KBRN,Surakarta: Tes Calon Pegawai Negeri Sipil (CPNS) untuk Seleksi Kemampuan Bidang (SKB) Surakarta, Jawa Tengah akan segera dilaksanakan usai sempat tertunda karena pandemi Covid-19. Tes ini akan berlangsung, pada 1 September-12 Oktober 2020.

Kepala Badan Kepegawaian Pelatihan dan Pendidikan Daerah (BKPPD) Pemkot Surakarta Nur Hariyani mengatakan, tes SKB untuk CPNS Kota Solo dilaksanakan di Universitas Sebelas Maret (UNS). Namun, peserta diberikan pilihan untuk melaksanakan tes menyesuaikan dengan lokasi terdekat dengan domisilinya. 

"Tes SKB tidak hanya di Lokasi Solo di UNS. Tapi peserta bebas memilih deket rumah seperti di Jakarta atau di mana bebas memilih," kata Nur Haryani di Surakarta, Jawa Tengah, Jumat (7/8/2020).

Nur juga mengingatkan, lokasi pelaksananaan tes ini peserta harus mendaftar terlebih dahulu.

"Pendaftaran dimulai tanggal 1 Agustus lalu sampai paling lambat 7 Agustus ini pukul 00.00 WIB," kata dia.

Sampai Jumat siang Nur Hariyani menyampaikan, setidaknya dari 1.042 peserta lolos Seleksi Kemampuan Dasar, dan sudah ada 880 sudah konfirmasi ulang melaksanakan di UNS.

Sementara, lanjut dia, 140 orang akan mengikuti tes SKB diluar UNS. Sedangakan 62 peserta belum melakukan konfirmasi ulang.  

"Ini sudah pada daftar ya, karena SKB itu secara online,ada 62 yang belum daftar. Lalu 880 yang sudah mendaftar dari total 1.042 peserta," jelas Nur Hariyani.

Sementara itu untuk pelaksanaan tes SKB, BKPPD Solo masih menunggu jadwal dari BKN. Namun demikian menurut Nur Hariyani tes akan dilaksanakan dengan Protokol Kesehatan. Peserta pun juga harus membawa surat keterengan sehat bebas Covid 19.

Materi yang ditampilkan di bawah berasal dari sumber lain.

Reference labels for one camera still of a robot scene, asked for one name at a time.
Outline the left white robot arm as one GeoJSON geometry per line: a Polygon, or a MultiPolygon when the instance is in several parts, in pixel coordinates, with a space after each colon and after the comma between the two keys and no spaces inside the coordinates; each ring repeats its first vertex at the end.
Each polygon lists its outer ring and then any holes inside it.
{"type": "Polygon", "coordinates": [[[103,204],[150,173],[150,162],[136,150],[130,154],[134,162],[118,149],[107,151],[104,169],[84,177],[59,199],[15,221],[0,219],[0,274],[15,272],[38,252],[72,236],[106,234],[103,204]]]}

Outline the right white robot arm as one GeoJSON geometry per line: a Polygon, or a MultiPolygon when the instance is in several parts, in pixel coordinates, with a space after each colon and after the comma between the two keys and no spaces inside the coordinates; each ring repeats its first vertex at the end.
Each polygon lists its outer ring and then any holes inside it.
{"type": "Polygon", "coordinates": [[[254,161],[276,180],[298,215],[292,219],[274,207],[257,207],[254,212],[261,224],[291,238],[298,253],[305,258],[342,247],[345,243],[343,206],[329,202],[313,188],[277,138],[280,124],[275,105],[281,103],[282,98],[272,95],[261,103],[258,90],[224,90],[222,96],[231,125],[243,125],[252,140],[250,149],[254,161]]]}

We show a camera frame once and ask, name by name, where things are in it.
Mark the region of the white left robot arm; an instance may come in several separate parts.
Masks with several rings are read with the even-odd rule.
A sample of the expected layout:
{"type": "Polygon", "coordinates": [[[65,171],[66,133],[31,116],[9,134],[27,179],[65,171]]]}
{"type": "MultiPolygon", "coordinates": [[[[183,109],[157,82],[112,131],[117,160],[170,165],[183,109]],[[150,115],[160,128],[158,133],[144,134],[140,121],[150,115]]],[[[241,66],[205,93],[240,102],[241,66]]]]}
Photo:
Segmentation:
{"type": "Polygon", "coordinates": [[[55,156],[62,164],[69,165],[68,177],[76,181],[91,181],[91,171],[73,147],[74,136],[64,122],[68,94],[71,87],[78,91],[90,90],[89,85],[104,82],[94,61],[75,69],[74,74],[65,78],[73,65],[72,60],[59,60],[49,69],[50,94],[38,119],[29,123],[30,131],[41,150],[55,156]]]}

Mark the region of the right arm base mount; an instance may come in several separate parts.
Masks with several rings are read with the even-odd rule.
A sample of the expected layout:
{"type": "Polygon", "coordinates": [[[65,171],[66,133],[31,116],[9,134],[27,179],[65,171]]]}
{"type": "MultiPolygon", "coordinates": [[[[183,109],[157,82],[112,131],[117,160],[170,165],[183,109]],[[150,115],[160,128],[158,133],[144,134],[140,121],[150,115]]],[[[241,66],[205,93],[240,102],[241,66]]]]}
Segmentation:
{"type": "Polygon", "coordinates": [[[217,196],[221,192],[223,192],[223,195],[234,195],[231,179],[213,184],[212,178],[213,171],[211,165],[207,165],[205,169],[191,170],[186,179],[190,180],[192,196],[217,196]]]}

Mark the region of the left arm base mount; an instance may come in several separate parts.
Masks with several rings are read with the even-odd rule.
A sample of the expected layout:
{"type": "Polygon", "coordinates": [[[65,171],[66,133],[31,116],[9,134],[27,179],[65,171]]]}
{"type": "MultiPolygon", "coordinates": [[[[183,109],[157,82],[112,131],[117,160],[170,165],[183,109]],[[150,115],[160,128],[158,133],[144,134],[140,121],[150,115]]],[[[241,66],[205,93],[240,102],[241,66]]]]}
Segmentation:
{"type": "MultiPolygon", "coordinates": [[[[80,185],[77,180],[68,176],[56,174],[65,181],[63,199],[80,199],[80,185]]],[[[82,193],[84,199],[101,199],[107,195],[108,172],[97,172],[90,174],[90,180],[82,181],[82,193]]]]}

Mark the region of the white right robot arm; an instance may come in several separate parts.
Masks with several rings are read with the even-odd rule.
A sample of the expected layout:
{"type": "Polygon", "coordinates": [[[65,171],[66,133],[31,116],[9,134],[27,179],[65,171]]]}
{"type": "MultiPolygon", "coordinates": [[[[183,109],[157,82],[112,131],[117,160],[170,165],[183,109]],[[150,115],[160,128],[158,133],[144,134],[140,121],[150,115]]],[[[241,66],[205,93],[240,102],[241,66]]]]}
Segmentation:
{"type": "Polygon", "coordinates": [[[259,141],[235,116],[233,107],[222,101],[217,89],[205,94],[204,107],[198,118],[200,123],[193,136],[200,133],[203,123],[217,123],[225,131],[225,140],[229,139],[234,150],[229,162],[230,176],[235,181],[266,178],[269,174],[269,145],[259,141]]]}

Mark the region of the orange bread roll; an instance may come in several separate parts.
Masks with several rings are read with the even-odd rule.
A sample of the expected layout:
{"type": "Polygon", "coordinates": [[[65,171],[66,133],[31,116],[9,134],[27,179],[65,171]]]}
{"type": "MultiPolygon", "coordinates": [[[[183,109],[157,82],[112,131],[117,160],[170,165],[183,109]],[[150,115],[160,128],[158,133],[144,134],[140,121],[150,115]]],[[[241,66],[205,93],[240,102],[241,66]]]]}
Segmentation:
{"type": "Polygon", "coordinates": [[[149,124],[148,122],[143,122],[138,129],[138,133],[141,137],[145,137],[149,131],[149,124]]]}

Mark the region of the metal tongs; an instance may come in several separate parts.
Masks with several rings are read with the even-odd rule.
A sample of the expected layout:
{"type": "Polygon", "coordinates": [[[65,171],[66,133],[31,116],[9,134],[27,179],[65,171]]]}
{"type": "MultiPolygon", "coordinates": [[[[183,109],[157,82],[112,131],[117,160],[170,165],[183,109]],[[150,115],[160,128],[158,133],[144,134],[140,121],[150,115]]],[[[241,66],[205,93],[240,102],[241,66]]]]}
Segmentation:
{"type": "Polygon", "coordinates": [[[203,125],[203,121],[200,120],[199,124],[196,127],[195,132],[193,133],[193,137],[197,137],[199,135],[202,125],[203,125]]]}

"Ini masih dibahas sama tim (aturan). Tapi peserta saat perjalanan tidak boleh mampir mampir. Dari pppppppppppp asal udah diperiksa juga ada tim kesehatan maka mengikuti protokol kesehatan," terang Nur.

Sementara itu satu ruangan dari biasanya ditempati 400 orang, nantinya setiap sesi hanya 100 orang.

"Karena harus dilakukan penyesuaian jarak. Setiap hari diperkirakan 3-4 sesi, mengingat setelah dan sebelum tes dilakukan penyemprotan disinfektan. Termasuk nantinya untuk absen dipastikan tidak dengan tatap muka. Nanti ada scannernya," kata Nur.